Kingsborough’s farm started in March 2011 with raised beds of seedlings that were then transplanted. The urban garden, in a remote area of the campus, between two temporary buildings, broke ground in March with 15 beds and a goal of 27 beds to be filled with greens.

Audant, executive director of the KCC Center for Economic and Workforce Development, broke off a leaf and offered it to me. “It’s chocolate mint,” she explained. And it did have a taste of chocolate.

As an extension of the culinary program in the college’s Tourism and Hospitality Department, the program has an important educational goal.KCC Hothouse at Urban Farm. Photo by J. Manbeck

Audant, whose field of study is geography, realizes that food is central to the spaces we inhabit. She said that hot sauce is the champion food basic to Brooklyn cultures, so chili peppers will be a prime food item in the garden. Future plans call for an expanded herb garden (because of the smells and colors) and a therapeutic garden used in hospitals and nursing homes. We all have food memories and appreciate layers of flavors.

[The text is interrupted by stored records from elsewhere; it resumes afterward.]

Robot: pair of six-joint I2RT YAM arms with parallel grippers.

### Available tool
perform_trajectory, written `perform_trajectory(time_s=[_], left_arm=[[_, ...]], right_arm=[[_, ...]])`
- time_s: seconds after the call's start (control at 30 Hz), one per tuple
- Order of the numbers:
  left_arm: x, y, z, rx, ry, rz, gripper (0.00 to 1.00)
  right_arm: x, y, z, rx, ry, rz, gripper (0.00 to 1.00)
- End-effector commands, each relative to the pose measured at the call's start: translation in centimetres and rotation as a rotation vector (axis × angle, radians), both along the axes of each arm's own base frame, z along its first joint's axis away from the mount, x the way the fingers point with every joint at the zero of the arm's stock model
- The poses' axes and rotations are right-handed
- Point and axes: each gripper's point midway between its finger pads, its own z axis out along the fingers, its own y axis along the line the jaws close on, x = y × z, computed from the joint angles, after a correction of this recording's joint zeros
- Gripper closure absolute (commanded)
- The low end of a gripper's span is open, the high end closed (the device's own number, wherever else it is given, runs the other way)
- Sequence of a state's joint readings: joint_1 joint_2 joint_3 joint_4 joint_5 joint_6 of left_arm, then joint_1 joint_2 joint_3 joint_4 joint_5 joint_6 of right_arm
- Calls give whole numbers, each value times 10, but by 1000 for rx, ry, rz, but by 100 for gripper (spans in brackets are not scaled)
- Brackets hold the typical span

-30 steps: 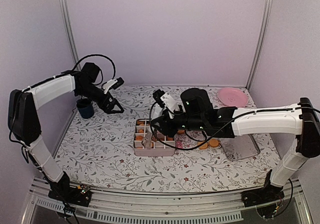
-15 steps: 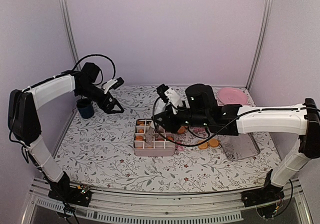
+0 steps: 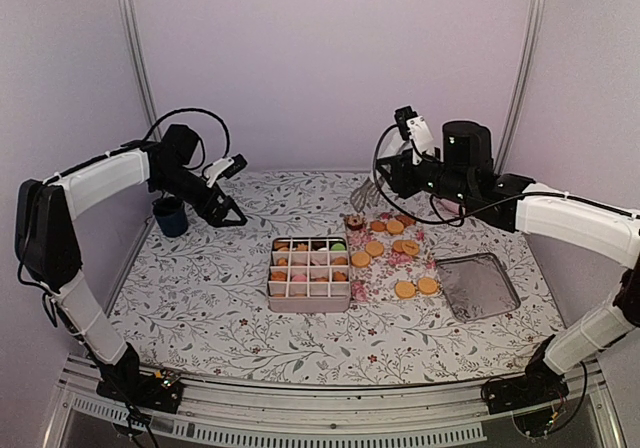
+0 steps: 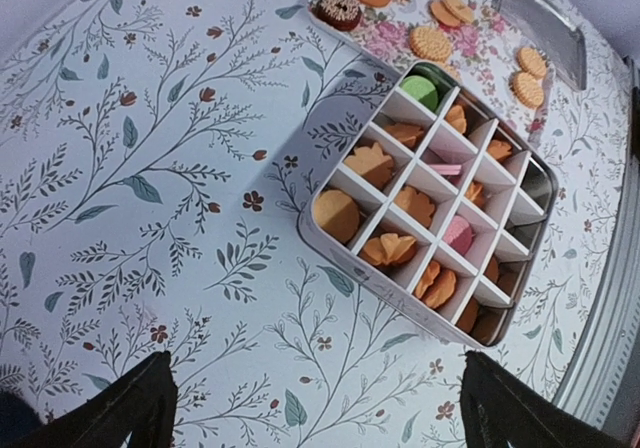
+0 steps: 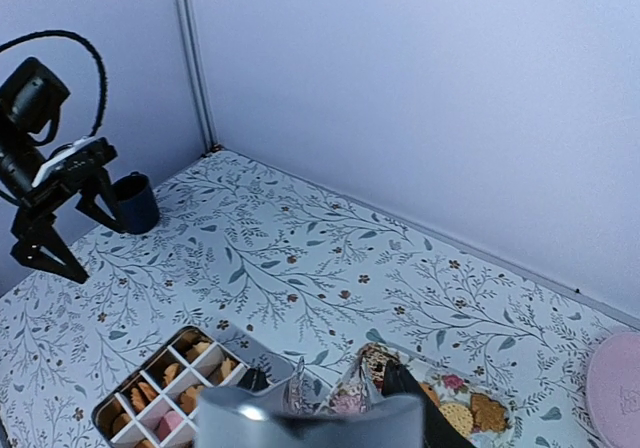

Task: Pack the cookies
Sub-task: Position the fake cookies on the plate.

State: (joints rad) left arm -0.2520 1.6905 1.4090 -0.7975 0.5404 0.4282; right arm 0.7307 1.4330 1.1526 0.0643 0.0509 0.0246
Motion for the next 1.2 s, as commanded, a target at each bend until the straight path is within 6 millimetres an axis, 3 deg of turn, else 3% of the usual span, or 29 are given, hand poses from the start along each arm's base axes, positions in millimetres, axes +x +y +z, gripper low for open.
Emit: perform_trajectory(time_s=[0.0,0.23,0.37,0.53,0.83,1.17], left_arm=[[9,12,27,5,-92,51,1],[12,27,20,30,-93,90,1],[11,26,19,19,-84,87,1],[10,24,17,14,-67,83,1],[12,24,16,19,-65,81,1],[11,26,12,29,-59,84,1]], right_arm=[[30,-30,-18,-68,-10,-107,62],[73,-49,-52,-131,14,-168,62],[93,-47,-72,-156,32,-167,63],[117,-40,-78,-162,23,-149,63],[139,-25,-96,-161,32,-109,63],[147,-30,-126,-203,69,-108,64]])
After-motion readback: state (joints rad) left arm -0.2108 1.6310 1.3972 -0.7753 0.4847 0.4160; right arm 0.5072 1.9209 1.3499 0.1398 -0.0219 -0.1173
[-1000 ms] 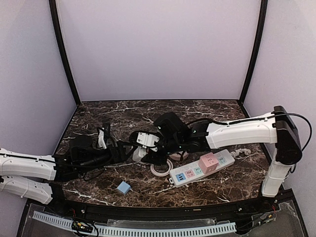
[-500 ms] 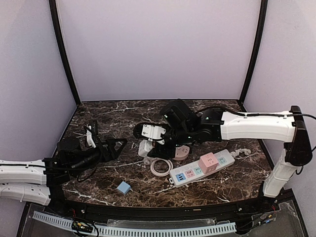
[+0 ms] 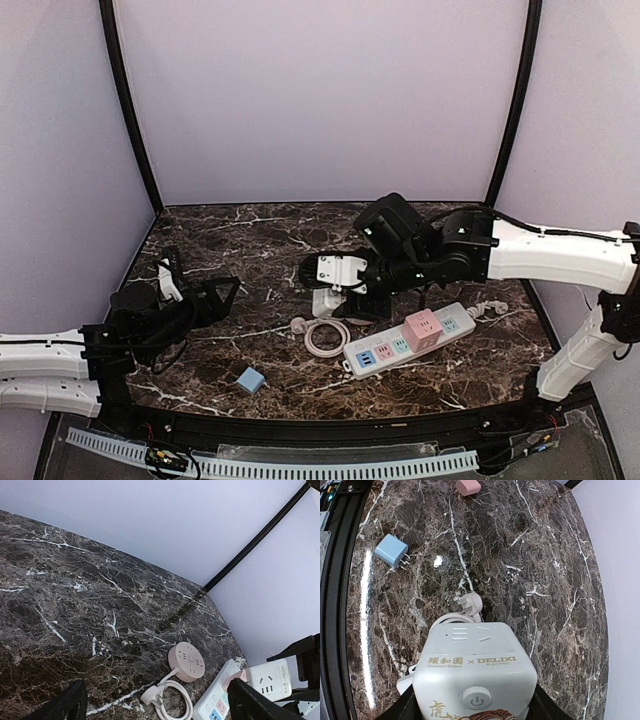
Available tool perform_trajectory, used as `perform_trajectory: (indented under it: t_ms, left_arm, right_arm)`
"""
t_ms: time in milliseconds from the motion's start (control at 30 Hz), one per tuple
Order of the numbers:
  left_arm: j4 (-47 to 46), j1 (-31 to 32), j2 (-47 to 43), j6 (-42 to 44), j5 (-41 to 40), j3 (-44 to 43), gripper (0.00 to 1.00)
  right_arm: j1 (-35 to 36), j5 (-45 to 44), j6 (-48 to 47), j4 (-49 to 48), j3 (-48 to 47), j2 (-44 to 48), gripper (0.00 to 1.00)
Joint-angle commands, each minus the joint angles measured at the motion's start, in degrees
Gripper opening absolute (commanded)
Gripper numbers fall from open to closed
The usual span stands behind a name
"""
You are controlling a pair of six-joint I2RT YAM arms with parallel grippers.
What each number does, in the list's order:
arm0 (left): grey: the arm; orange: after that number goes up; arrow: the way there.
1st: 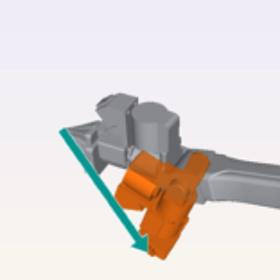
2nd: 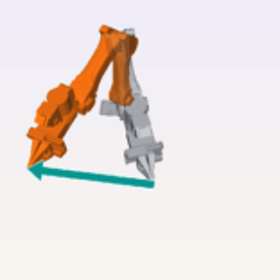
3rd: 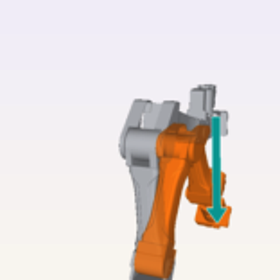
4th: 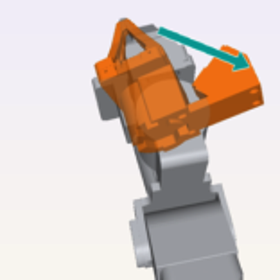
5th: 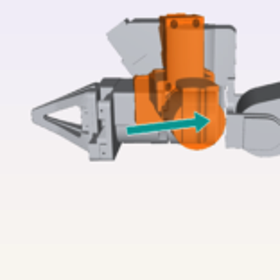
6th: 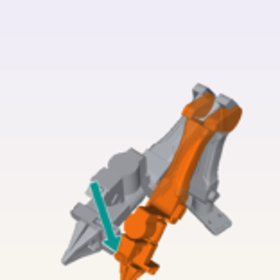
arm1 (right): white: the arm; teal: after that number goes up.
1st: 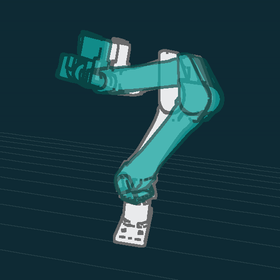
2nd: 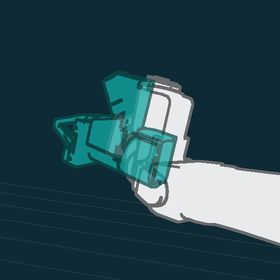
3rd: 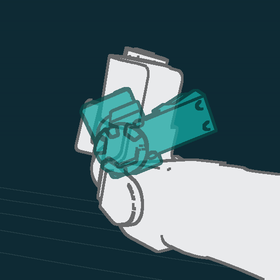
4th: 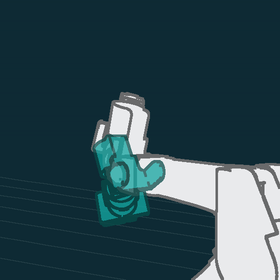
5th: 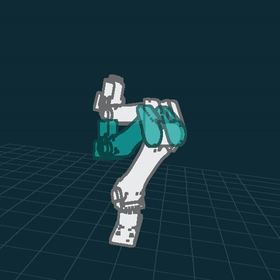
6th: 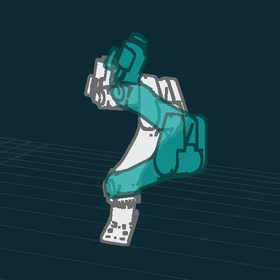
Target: Insert the plug
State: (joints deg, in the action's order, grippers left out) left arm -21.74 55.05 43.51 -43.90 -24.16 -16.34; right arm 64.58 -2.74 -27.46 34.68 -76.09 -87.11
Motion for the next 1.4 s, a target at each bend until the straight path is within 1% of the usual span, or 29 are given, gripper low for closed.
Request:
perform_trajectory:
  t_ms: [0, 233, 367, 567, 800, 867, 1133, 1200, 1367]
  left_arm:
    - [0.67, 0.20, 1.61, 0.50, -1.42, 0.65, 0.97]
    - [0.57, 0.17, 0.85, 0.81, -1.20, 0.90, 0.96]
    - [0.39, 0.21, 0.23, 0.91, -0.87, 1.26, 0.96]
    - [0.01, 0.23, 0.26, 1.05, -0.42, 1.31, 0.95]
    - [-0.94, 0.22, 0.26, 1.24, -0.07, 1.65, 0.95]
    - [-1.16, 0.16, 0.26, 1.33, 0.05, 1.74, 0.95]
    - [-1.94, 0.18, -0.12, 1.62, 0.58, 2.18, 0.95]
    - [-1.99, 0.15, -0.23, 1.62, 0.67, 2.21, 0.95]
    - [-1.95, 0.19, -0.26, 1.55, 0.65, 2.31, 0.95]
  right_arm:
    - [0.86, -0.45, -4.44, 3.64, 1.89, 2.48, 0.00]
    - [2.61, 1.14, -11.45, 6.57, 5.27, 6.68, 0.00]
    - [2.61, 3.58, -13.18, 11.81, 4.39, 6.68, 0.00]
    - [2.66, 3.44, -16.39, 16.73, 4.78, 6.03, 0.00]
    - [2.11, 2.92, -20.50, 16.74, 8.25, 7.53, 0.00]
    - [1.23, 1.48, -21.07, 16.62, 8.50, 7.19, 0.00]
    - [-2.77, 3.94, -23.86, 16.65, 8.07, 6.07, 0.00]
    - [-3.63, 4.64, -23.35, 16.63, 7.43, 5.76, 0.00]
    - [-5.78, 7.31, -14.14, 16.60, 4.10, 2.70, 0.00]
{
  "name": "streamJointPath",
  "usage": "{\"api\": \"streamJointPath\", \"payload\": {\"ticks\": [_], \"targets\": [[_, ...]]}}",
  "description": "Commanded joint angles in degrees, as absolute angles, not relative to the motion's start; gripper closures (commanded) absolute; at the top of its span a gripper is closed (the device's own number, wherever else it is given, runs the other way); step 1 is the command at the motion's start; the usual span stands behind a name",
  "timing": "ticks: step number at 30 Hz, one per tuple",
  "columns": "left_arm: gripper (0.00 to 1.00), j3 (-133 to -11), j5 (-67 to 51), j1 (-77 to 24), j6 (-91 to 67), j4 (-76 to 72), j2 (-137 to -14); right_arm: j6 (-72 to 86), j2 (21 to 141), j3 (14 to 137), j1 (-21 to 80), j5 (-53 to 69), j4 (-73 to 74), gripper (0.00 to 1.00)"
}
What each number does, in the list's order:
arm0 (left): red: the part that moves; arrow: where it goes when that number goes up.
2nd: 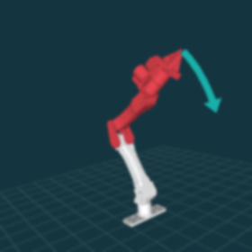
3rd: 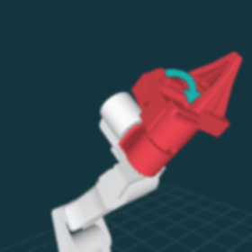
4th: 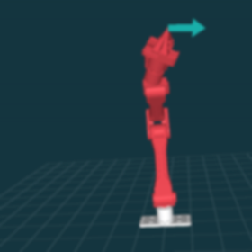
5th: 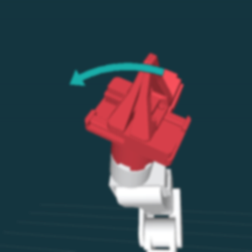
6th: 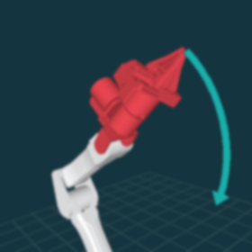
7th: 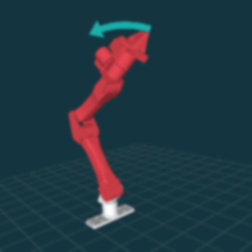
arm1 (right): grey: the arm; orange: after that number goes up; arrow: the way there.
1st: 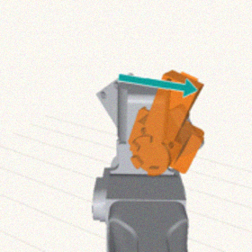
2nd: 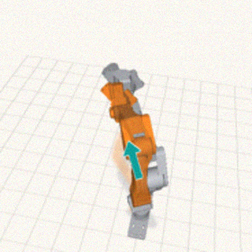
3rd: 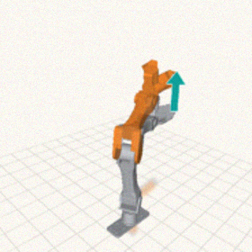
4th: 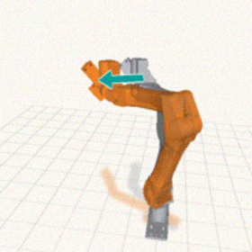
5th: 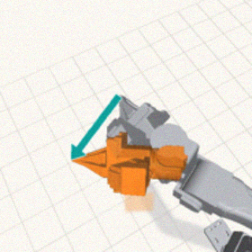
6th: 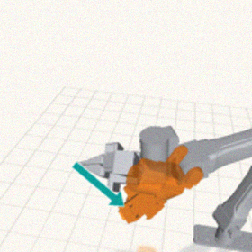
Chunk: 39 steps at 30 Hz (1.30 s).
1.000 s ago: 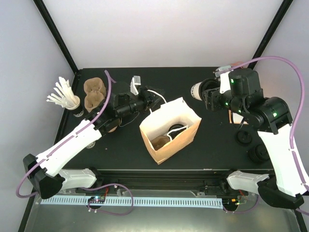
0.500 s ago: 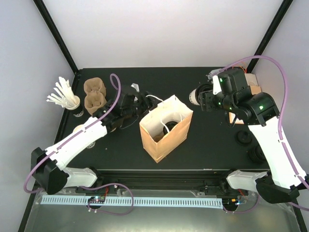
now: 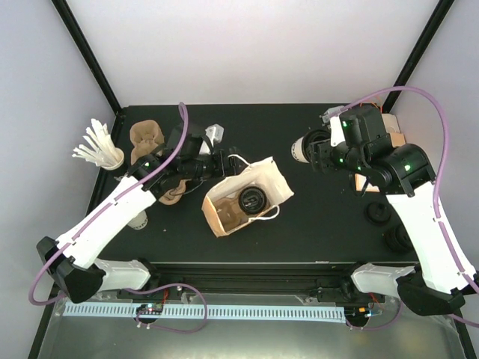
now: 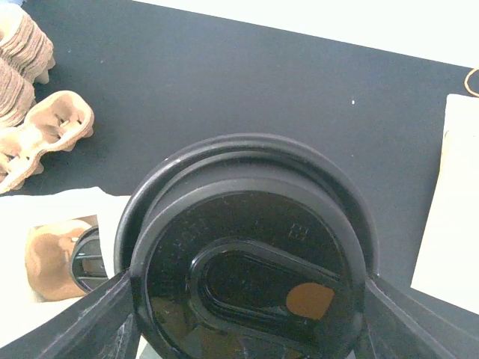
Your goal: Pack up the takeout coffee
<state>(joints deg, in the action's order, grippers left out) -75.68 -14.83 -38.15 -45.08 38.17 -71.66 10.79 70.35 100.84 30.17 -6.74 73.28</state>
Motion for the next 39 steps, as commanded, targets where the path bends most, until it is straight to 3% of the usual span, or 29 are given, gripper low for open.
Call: {"api": "streamJointPath", "payload": {"ticks": [1,10,17,24,30,35,39], "targets": [[0.02,-79.3,-16.3,-37.4,-37.4,47.4,-73.9,10.9,70.0,102.5,29.9,-5.3,72.0,0.74],[0.08,-88.1,-6.6,-37.3,-15.5,59.4,-82.9,10.0,70.5,102.4,29.9,3.2,71.5,0.75],[0.07,-94.4,2.9,-37.2,-9.4,65.9,-86.9,10.2,71.9,103.4,29.9,5.3,71.3,0.75],[0.06,-96.0,0.8,-36.9,-4.7,63.4,-85.6,9.4,73.1,108.1,30.0,16.5,71.2,0.77],[0.05,-96.1,-4.1,-36.1,-8.6,59.1,-84.9,7.9,73.2,107.8,30.8,28.2,67.1,0.77],[0.06,-95.6,0.1,-34.9,-13.8,57.8,-84.9,7.2,74.0,106.3,31.8,28.9,66.8,0.77],[0.09,-92.4,-4.3,-28.7,-20.8,55.8,-83.0,7.1,73.6,104.5,31.8,27.5,65.7,0.78]]}}
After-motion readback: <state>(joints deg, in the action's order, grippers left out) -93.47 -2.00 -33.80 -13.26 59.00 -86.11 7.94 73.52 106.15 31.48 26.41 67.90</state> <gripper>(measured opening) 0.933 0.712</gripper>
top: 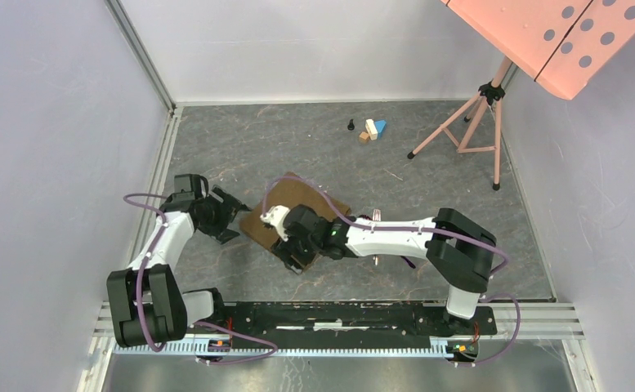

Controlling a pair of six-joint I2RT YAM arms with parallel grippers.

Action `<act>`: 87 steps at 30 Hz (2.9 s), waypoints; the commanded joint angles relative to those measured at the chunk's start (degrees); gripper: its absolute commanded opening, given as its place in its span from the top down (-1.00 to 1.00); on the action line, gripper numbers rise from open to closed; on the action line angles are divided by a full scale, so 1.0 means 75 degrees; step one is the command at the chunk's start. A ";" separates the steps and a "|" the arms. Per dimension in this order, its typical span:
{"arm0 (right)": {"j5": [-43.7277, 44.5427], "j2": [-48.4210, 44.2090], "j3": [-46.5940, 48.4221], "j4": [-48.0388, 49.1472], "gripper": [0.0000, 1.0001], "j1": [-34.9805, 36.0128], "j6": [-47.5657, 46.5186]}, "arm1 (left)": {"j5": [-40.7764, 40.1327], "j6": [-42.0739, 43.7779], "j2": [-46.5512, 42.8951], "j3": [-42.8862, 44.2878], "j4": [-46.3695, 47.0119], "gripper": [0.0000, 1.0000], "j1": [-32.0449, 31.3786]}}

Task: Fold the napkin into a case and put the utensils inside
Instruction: Pick up the lower triangle-folded napkin from the center of the board.

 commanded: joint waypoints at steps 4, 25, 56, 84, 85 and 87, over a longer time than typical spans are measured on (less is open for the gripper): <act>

“The act of gardening can be used in therapy,” she said. We are what we eat — and perhaps also what we grow.

She hopes that another element will incorporate beekeeping to understand pollination. In classes, students learn about the benefits and dangers of food. Some classes are paired with academic subjects to broaden horizons of the students.

Farm crew: (left to right) Mara Gittleman, Desi Robinson, Andrew Casper, Prof. Babette Audant

The Kingsborough program is the most recent of programs with an agricultural focus that are seeping into the academic curriculum of Brooklyn’s colleges and public schools. While KCC expands horticulture on the southern shore of Brooklyn, City Tech is stimulating a similar interest downtown.

The New York City College of Technology, in Downtown Brooklyn, doesn’t have the luxury of garden space on its campus, so its Hospitality Garden, tied to the school’s culinary program, is in the DeKalb Market, according to an article in the Brooklyn Eagle. As at Kingsborough, students learn that vegetables do not grow in cans or in the freezer. When they harvest them, and discover and appreciate the exciting difference between fresh and processed produce, according to City Tech Professor Patrick O’Halloran.

Brooklyn’s secondary schools are returning to the soil as well. Farm projects have surfaced in Bushwick and East Flatbush where Farm School NYC and the Urban Farm School have opened. The rationale behind these new educational incentives is to re-introduce city pupils to their foods and educate them on how nutrition is a vital component of our lives.

Earlier generations of Brooklyn pupils worked in the victory gardens of World War II, when gardening appealed to patriotic pride. Schools often boasted of a strip of green growing at the back of the school yard. In those days, agriculture was a familiar commodity with the city markets in Wallabout and Washington Markets within easy transportation access.

But with the new focus on our agrarian roots emphasized at Kingsborough, farms have returned to Brooklyn with an educational element; tomorrow’s students will be better informed about what and how to eat, and be healthier for it.